Erdwärme umfasst die in der Erde gespeicherte Energie, die von der Natur immer wieder neu aufgeladen wird. In den letzten Jahren hat sich die Nutzung von Erdwärme stark vervielfacht. Mit Einsatz einer Wärmepumpe kann Erdwärme als Energie für Gebäude aller Größen nutzbar gemacht werden. „Erdwärme ist energieeffizient, klimaschonend und hat Zukunft“, erklärt Nienjo Hartmann. Der zertifizierte Brunnenbauermeister aus Hude weist in diesem Zusammenhang darauf hin, dass sich durch die Nutzung von Erdwärme der grüne Fußabdruck deutlich verbessert.

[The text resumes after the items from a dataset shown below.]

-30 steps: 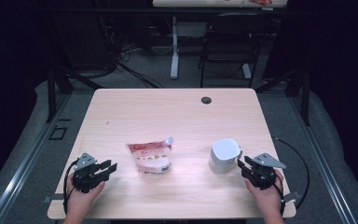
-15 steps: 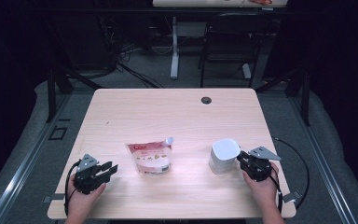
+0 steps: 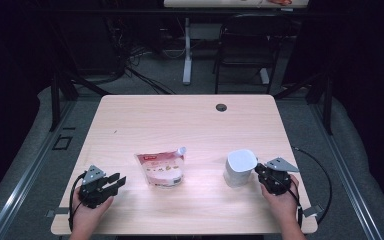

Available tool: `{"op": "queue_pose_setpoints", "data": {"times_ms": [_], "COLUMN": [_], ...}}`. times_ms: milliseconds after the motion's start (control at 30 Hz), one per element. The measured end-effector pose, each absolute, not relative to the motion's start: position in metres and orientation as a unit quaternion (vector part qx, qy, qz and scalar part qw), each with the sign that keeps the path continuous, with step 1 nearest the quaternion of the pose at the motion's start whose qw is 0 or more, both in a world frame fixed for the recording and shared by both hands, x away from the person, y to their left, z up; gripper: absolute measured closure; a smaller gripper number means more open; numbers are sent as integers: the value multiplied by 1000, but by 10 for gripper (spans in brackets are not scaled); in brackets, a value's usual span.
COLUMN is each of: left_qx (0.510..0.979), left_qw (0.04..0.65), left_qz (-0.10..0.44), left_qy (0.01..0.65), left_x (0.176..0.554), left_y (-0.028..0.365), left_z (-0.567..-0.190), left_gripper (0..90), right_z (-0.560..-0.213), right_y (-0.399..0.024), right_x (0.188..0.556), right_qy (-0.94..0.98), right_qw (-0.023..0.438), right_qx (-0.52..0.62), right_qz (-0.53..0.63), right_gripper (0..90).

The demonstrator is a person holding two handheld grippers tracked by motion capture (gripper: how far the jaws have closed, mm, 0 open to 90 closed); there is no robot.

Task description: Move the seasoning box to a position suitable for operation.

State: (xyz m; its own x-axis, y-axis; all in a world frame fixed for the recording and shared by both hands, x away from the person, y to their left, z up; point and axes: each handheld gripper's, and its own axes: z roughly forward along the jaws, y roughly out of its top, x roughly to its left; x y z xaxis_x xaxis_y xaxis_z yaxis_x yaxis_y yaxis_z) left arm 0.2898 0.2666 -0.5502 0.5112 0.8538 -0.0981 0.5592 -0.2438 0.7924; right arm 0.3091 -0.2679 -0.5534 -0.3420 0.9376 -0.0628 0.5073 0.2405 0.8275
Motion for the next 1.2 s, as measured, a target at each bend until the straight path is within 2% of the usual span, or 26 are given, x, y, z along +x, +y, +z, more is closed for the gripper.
{"op": "queue_pose_setpoints", "data": {"times_ms": [600, 933, 1033, 1200], "left_qx": [767, 769, 770, 767], "left_qw": [411, 409, 409, 411], "left_qz": [184, 183, 184, 186], "left_qy": [457, 455, 454, 456], "left_x": [287, 287, 287, 286], "left_y": [268, 268, 267, 268], "left_z": [-548, -548, -549, -548], "left_gripper": [661, 661, 659, 656], "right_z": [-546, -547, -546, -539], "right_y": [-226, -209, -207, -211], "right_x": [275, 257, 254, 244], "right_qy": [750, 756, 753, 748], "right_qw": [284, 264, 253, 260], "right_qx": [486, 486, 490, 481], "right_qz": [347, 350, 359, 375], "right_gripper": [843, 838, 829, 788]}}
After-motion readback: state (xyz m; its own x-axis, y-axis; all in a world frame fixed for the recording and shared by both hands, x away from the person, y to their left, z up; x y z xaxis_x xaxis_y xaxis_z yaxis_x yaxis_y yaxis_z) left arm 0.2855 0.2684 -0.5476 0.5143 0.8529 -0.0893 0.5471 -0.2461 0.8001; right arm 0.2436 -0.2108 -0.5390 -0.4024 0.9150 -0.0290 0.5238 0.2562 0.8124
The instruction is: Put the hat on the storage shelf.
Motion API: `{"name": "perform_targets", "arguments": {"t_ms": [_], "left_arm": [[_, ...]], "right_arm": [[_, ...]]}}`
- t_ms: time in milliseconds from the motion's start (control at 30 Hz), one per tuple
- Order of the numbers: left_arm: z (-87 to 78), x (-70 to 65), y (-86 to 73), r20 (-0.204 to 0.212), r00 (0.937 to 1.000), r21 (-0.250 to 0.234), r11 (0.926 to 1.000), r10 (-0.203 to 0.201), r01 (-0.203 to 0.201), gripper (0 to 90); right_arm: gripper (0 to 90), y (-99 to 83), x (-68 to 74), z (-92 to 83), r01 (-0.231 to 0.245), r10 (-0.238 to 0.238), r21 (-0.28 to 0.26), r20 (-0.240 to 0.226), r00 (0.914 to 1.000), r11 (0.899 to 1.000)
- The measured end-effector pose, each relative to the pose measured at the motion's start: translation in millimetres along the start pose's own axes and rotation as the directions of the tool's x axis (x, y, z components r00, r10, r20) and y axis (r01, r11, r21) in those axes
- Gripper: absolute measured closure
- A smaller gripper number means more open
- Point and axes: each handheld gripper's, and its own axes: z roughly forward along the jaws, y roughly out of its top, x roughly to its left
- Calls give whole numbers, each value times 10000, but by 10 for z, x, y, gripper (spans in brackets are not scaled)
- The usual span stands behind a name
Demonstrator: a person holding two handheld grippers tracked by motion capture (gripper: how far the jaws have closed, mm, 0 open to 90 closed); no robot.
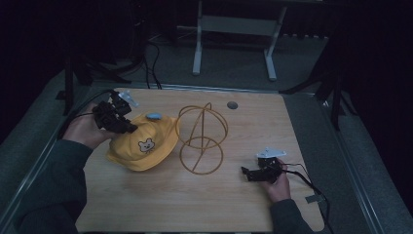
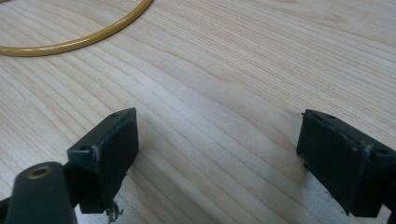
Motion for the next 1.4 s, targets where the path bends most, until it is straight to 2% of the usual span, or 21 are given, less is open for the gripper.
{"name": "perform_targets", "arguments": {"t_ms": [300,433,733,1033,1233,1400], "left_arm": [[-47,91,44,-245,9994,146,9996,-249,252,825],[-114,154,30,-306,9980,-124,9984,-558,555,825],[-182,213,-24,-430,9959,-354,9963,-797,782,824],[-290,235,8,-587,9957,-453,9966,-720,694,824],[-389,264,23,-657,9948,-693,9949,-780,735,824],[-477,284,22,-513,9950,-1092,9909,-853,793,823]], "right_arm": [[126,0,0,0,2,-2,0,0,10000,10000],[126,0,0,0,-2,2,-3,-2,10000,10000],[127,0,0,0,-1,1,1,-1,10000,10000],[126,0,0,0,-1,1,-4,-2,10000,10000],[126,-1,-4,-1,65,-65,20,7,10000,10000],[127,-1,-4,-1,66,-66,22,7,10000,10000]]}}
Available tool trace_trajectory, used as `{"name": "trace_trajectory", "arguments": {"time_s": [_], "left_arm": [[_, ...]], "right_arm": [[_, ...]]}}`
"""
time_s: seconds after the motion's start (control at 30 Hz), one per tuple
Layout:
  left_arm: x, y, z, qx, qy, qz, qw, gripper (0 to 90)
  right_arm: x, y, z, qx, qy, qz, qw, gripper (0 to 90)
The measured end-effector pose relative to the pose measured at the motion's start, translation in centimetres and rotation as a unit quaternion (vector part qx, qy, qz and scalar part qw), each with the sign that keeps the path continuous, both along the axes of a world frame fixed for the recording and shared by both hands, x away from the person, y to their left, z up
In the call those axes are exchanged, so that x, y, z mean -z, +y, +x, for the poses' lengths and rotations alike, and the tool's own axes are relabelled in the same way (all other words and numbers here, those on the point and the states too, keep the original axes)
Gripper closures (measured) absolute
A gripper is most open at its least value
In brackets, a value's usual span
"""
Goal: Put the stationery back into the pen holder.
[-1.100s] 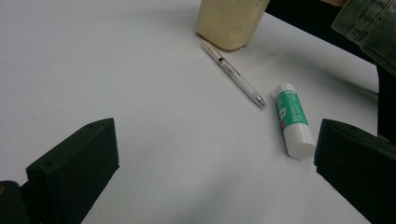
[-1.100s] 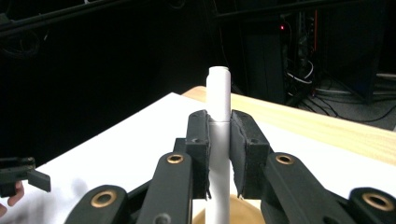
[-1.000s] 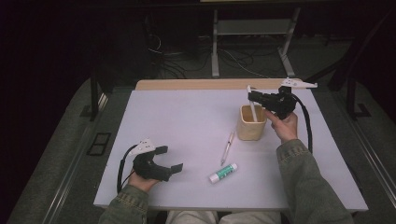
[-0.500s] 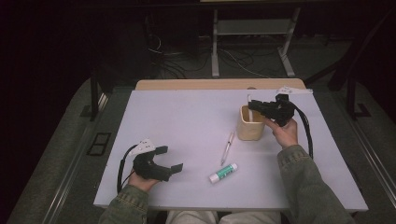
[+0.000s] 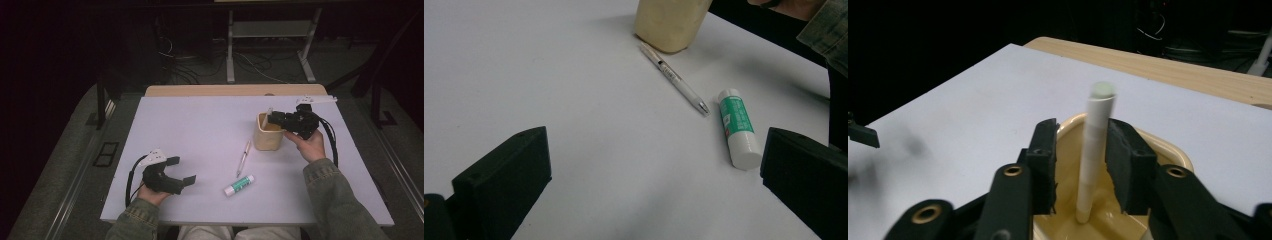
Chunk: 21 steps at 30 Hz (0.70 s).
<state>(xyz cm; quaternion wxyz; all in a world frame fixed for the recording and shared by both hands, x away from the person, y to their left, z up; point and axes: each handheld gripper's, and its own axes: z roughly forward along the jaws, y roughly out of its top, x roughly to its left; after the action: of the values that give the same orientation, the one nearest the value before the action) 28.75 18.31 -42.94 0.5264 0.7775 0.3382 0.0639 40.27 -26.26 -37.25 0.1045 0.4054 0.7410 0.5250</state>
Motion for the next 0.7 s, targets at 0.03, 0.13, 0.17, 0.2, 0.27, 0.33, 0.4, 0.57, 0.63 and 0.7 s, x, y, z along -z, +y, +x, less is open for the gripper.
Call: {"name": "trace_trajectory", "arguments": {"time_s": [0.03,0.13,0.17,0.2,0.27,0.33,0.4,0.57,0.63,0.7], "left_arm": [[0.0,0.0,0.0,0.0,0.0,0.0,1.0,0.0],[0.0,0.0,0.0,0.0,0.0,0.0,1.0,0.0],[0.0,0.0,0.0,0.0,0.0,0.0,1.0,0.0],[0.0,0.0,0.0,-0.001,0.0,0.0,1.0,0.0],[0.0,0.0,0.0,0.0,0.001,0.0,1.0,0.0],[0.0,-0.1,0.0,0.0,0.0,0.0,1.0,0.0],[0.0,-0.1,0.0,0.0,0.001,0.001,1.0,0.0],[0.0,-0.1,-0.1,0.0,0.002,0.004,1.0,0.0],[0.0,-0.1,0.0,0.002,0.002,0.004,1.0,0.0],[0.0,-0.2,-0.1,0.003,0.002,0.004,1.0,0.0]], "right_arm": [[-0.1,-0.1,-0.2,0.001,0.0,-0.003,1.0,61.0],[-0.2,-0.2,-0.8,0.007,0.002,-0.013,0.9999,53.4],[-0.2,-0.2,-1.0,0.008,0.002,-0.016,0.9998,51.0],[-0.3,-0.3,-1.3,0.011,0.003,-0.017,0.9998,48.4],[-0.3,-0.3,-1.8,0.012,0.007,-0.023,0.9996,42.5],[-0.5,-0.2,-2.3,0.013,0.008,-0.033,0.9993,37.5],[-0.7,-0.1,-2.9,0.013,0.01,-0.04,0.9991,31.6],[-0.9,0.2,-4.2,0.001,0.022,-0.057,0.9981,9.5],[-0.9,0.2,-5.0,0.01,0.024,-0.079,0.9966,6.9],[-0.8,0.0,-5.5,0.017,0.037,-0.081,0.9959,0.1]]}}
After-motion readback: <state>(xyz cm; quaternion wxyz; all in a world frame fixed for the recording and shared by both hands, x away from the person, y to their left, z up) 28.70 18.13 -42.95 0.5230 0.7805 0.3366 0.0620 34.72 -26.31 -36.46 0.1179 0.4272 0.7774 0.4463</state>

In einem Expertentipp erläutert der Fachmann, der den 1976 von seinem Vater Rainer Hartmann gegründeten Betrieb „Hartmann Brunnenbau“ in zweiter Generation fortführt, die Bedeutung von Energie aus Erdreich, Abwasser und Gewässer.

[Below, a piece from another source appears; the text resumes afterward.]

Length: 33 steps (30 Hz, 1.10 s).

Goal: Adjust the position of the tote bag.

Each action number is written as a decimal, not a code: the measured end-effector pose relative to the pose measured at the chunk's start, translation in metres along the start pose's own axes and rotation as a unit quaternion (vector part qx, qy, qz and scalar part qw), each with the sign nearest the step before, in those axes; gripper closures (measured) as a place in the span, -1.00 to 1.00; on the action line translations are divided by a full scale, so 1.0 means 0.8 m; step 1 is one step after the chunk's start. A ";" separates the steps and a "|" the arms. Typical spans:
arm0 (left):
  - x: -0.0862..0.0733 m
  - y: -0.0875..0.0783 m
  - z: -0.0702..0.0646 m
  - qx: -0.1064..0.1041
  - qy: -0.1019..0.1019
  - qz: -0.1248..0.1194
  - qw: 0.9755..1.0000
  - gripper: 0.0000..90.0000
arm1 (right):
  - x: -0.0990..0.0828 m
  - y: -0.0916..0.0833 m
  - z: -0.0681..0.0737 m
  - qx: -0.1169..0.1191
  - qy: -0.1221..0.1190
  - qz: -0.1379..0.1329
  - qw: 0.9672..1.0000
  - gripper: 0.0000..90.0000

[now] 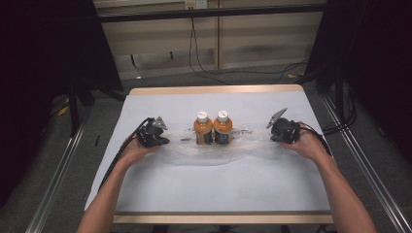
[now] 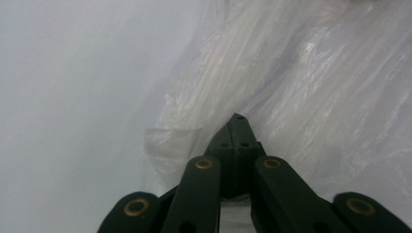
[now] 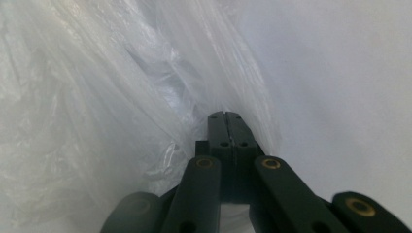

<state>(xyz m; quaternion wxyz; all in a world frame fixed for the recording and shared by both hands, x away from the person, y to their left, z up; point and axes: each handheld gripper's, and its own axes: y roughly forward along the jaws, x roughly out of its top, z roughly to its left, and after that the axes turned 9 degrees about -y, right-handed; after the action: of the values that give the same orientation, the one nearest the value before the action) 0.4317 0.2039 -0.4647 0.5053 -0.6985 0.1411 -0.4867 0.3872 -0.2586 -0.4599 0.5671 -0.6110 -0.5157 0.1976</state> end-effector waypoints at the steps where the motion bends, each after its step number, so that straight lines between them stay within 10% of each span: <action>1: 0.000 -0.001 0.000 -0.004 0.000 -0.006 1.000 1.00 | -0.001 -0.001 0.000 0.004 0.007 -0.012 1.000 1.00; 11: 0.001 -0.018 -0.019 -0.039 -0.009 -0.080 0.996 1.00 | -0.006 -0.026 0.002 0.029 0.059 -0.131 0.989 1.00; 21: 0.017 -0.043 -0.050 -0.084 -0.004 -0.151 0.985 1.00 | 0.003 -0.047 0.008 0.037 0.071 -0.186 0.979 1.00; 27: 0.035 -0.032 -0.069 -0.104 -0.006 -0.163 0.981 1.00 | 0.032 -0.053 0.003 0.055 0.067 -0.222 0.971 1.00; 33: 0.055 -0.013 -0.100 -0.128 0.017 -0.154 0.980 1.00 | 0.063 -0.038 0.009 0.072 0.055 -0.220 0.971 1.00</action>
<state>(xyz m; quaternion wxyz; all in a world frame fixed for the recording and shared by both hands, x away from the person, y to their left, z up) 0.3843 0.1330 -0.4313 0.3282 -0.7625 0.1018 -0.5482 0.3884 -0.2171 -0.4176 0.6668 -0.4497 -0.5901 0.0708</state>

Welchen Stellenwert hat eine Heizungsanlage mit Erdwärme?

Nienjo Hartmann: Der Stellenwert einer Heizungsanlage mit Erdwärme ist sehr hoch anzusetzen. Sie liefert stets die Temperatur, die für ein wohliges Raumklima in Gebäuden benötigt wird. Im Winter wird geheizt, im Sommer kann, bei entsprechender Ausstattung der Anlage, sogar gekühlt werden. Auch stellt eine Wärmepumpe das warme Brauchwasser zum Duschen und Baden bereit. Eine gut funktionierende und im Betrieb günstige Anlage trägt somit zum Komfortgewinn eines jeden Einzelnen bei. Die Anschaffung einer Wärmepumpe bietet noch weitere Vorteile.

Welche Vorteile meinen Sie?

Nienjo Hartmann: Erdwärmepumpen sind sehr platzsparend, leise, sie haben eine lange Lebensdauer und sind quasi wartungsfrei. Zu erwähnen ist ferner, dass keine Verbrennung stattfindet und somit kein CO2 produziert wird. Die CO2-Ersparnis schützt unser Klima.

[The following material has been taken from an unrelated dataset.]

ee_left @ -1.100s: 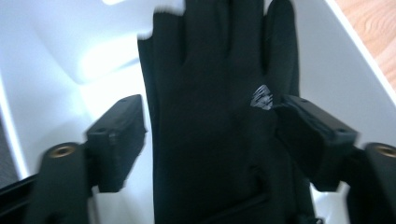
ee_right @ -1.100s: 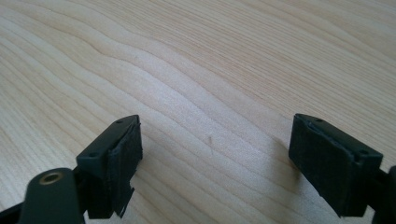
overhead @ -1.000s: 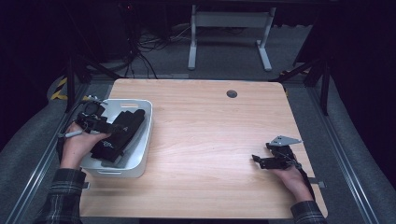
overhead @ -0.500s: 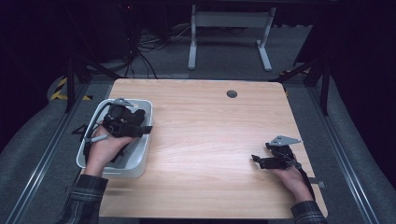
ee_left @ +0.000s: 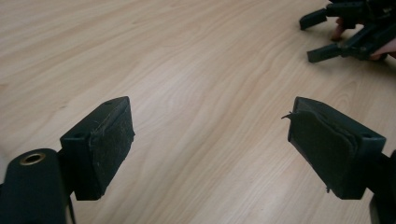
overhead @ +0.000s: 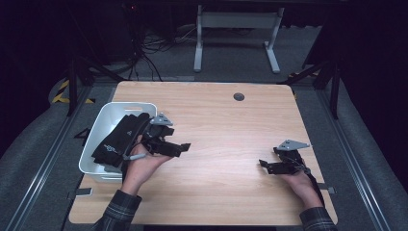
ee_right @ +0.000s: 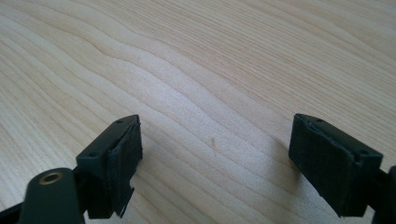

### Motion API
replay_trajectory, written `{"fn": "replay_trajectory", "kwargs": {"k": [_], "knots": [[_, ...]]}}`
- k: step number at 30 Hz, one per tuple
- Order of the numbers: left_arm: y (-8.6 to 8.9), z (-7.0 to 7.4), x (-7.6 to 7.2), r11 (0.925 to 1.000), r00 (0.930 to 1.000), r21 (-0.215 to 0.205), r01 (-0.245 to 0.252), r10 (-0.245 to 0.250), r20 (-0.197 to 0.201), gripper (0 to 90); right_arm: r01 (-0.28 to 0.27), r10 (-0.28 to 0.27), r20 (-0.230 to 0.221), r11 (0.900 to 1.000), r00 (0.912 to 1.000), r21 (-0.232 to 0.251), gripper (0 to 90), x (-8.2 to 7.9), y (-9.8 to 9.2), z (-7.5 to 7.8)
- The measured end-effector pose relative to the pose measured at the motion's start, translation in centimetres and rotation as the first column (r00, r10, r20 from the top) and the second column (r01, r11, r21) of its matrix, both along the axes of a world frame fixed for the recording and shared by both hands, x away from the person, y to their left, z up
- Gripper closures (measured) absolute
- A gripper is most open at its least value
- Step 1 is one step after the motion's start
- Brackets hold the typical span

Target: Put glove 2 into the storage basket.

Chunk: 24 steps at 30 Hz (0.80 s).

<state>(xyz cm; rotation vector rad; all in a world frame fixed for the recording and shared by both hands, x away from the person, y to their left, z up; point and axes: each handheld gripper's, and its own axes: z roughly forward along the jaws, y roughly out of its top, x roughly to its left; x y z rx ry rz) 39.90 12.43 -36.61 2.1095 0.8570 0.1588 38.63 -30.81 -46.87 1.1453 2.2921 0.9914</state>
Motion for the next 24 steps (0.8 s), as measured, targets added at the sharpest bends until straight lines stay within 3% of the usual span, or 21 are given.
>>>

Darüber hinaus kann eine erdgekoppelte Wärmepumpe zum Heizen und Kühlen genutzt werden. Zur Passivkühlung braucht es ein weiteres Modul zur Wärmepumpe, die Investition könnte sich lohnen, weil die Sommer bei uns immer wärmer werden und die Häuser immer mehr gedämmt sind. Die Passivkühlung ist eine angenehme Sache.

Braucht es beim Austausch der alten Heizungsanlage besondere Voraussetzungen?

Nienjo Hartmann: Eine Anlage wird geplant, Wärmebedarf und Bohrtiefe der einzubringenden Erdwärmesonden werden berechnet und festgelegt. Vor dem eigentlichen Bohrbeginn verschaffen wir uns einen Überblick von den örtlichen Gegebenheiten. Einerseits, ob sich das Grundstück des Kunden in einem für Erdwärme zulässigen Gebiet befindet. Diese Information benötigen wir, um das behördliche Genehmigungsverfahren für unsere Kunden durchzuführen. Andererseits schauen wir uns vor Ort das Bauvorhaben an. Grundstücksgröße und bauseitige Vorgaben haben Einfluss auf die Wahl der geeigneten Bohrgeräte und der Ausführung der Baumaßnahme. Hier ist Flexibilität gefragt. Als Voraussetzung wäre noch zu erwähnen, dass der ausführende Betrieb nach W-120 zertifiziert ist. Diese Zertifizierung garantiert dem Kunden und den genehmigenden Behörden, dass der Bohrbetrieb über die erforderliche Fachkunde verfügt.

Welche Bedeutung haben Energie aus Abwasser und Gewässer?

Nienjo Hartmann: In unserer Region kommen diese Formen der Energienutzung kaum vor. Die Nutzung von Energie aus Abwasser ist eher in Großstädten ein Thema und auch für Gewässer und Seen fehlt der Markanteil, da viele Grundstücke keinen Zugang zu entsprechenden Gewässern haben.